◆ **DESCRIPTION OF THE TASK**
Every line from the one containing "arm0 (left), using" to the last line of the listing below should be given again exactly.

◆ **COLLECTED MATERIAL**
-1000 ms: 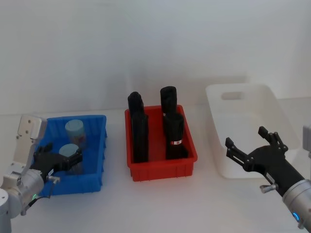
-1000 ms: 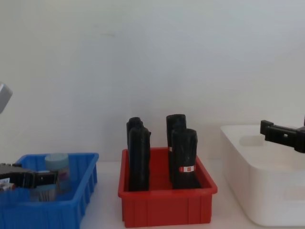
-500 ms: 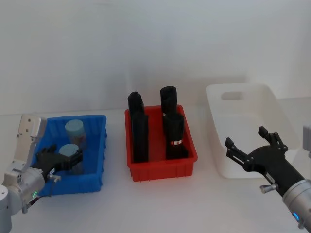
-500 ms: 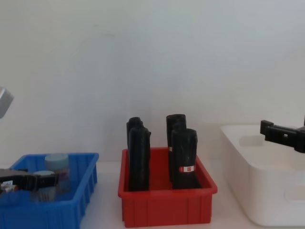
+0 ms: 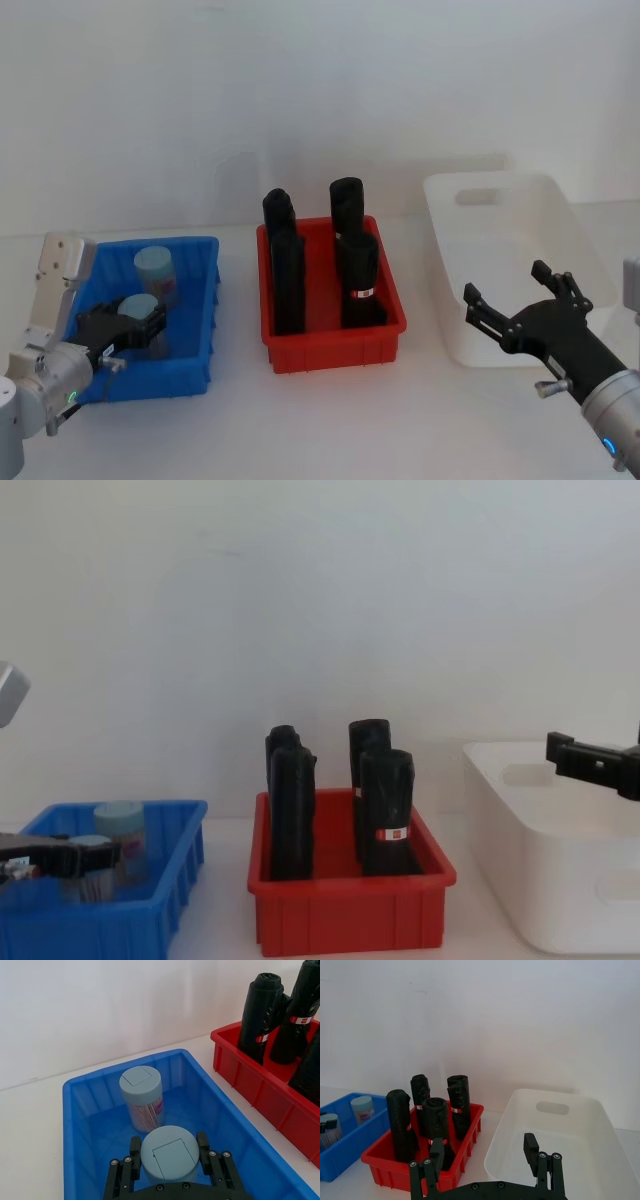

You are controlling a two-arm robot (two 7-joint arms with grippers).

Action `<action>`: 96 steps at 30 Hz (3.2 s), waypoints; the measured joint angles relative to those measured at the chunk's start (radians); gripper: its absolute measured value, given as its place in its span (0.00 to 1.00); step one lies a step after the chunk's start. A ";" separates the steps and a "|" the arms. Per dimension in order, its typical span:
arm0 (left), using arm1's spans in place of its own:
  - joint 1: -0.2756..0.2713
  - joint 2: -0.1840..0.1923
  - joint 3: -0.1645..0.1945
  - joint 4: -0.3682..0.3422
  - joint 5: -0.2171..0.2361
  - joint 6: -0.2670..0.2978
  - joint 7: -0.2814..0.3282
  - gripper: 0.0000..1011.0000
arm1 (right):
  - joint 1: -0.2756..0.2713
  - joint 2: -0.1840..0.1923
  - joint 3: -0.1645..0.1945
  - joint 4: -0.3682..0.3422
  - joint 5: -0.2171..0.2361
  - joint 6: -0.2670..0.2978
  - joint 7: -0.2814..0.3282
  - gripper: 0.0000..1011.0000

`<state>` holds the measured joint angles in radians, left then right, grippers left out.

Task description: Pick the cotton swabs from the blue box and place them into the white box.

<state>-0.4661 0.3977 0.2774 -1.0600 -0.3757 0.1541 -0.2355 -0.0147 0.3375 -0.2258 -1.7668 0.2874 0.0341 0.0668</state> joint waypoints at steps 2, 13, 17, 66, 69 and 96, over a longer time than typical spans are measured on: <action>0.000 0.000 0.000 -0.003 0.004 0.002 0.000 0.66 | 0.000 0.000 0.000 0.000 0.000 0.000 0.000 0.99; 0.021 0.024 -0.015 -0.120 0.028 0.035 -0.001 0.66 | 0.000 0.000 0.000 0.000 0.000 0.000 0.000 0.99; 0.036 0.042 -0.025 -0.202 0.031 0.067 -0.013 0.66 | 0.000 0.000 0.000 0.000 0.000 0.000 0.000 0.99; 0.020 0.087 -0.013 -0.567 -0.008 0.285 -0.403 0.66 | 0.001 0.002 -0.004 -0.010 -0.012 0.003 0.041 0.99; 0.019 0.087 -0.012 -0.568 -0.009 0.287 -0.407 0.66 | 0.003 0.002 -0.008 -0.016 -0.021 0.008 0.066 0.99; 0.015 0.085 -0.009 -0.576 -0.013 0.295 -0.426 0.66 | 0.125 -0.097 -0.113 -0.011 -0.187 0.127 0.368 0.99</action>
<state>-0.4509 0.4827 0.2683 -1.6356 -0.3892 0.4487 -0.6610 0.1099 0.2407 -0.3386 -1.7779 0.1004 0.1613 0.4343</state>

◆ **EXERCISE RESPONSE**
arm0 (left), using arm1's spans in place of its own:
  - joint 1: -0.2756..0.2713
  - joint 2: -0.1840..0.1923
  - joint 3: -0.1645..0.1945
  - joint 4: -0.3682..0.3422
  - joint 5: -0.2171..0.2361
  - joint 6: -0.2670..0.2978
  - joint 7: -0.2814..0.3282
  - gripper: 0.0000..1011.0000
arm1 (right):
  - joint 1: -0.2756..0.2713
  - joint 2: -0.1840..0.1923
  - joint 3: -0.1645..0.1945
  - joint 4: -0.3682..0.3422
  - joint 5: -0.2171..0.2361
  - joint 6: -0.2670..0.2978
  - joint 7: -0.2814..0.3282
  - gripper: 0.0000..1011.0000

`<state>` holds the measured joint angles in radians, left then right, grippers left out.

Task description: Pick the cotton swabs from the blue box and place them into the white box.

<state>-0.4661 0.3977 0.2774 -1.0600 -0.3757 0.1541 -0.2355 -0.0147 0.3375 -0.2258 -1.7668 0.2874 0.0341 0.0668</state> joint waypoints at steps 2, 13, 17, 66, 69 and 96, over a longer time than typical spans are measured on: <action>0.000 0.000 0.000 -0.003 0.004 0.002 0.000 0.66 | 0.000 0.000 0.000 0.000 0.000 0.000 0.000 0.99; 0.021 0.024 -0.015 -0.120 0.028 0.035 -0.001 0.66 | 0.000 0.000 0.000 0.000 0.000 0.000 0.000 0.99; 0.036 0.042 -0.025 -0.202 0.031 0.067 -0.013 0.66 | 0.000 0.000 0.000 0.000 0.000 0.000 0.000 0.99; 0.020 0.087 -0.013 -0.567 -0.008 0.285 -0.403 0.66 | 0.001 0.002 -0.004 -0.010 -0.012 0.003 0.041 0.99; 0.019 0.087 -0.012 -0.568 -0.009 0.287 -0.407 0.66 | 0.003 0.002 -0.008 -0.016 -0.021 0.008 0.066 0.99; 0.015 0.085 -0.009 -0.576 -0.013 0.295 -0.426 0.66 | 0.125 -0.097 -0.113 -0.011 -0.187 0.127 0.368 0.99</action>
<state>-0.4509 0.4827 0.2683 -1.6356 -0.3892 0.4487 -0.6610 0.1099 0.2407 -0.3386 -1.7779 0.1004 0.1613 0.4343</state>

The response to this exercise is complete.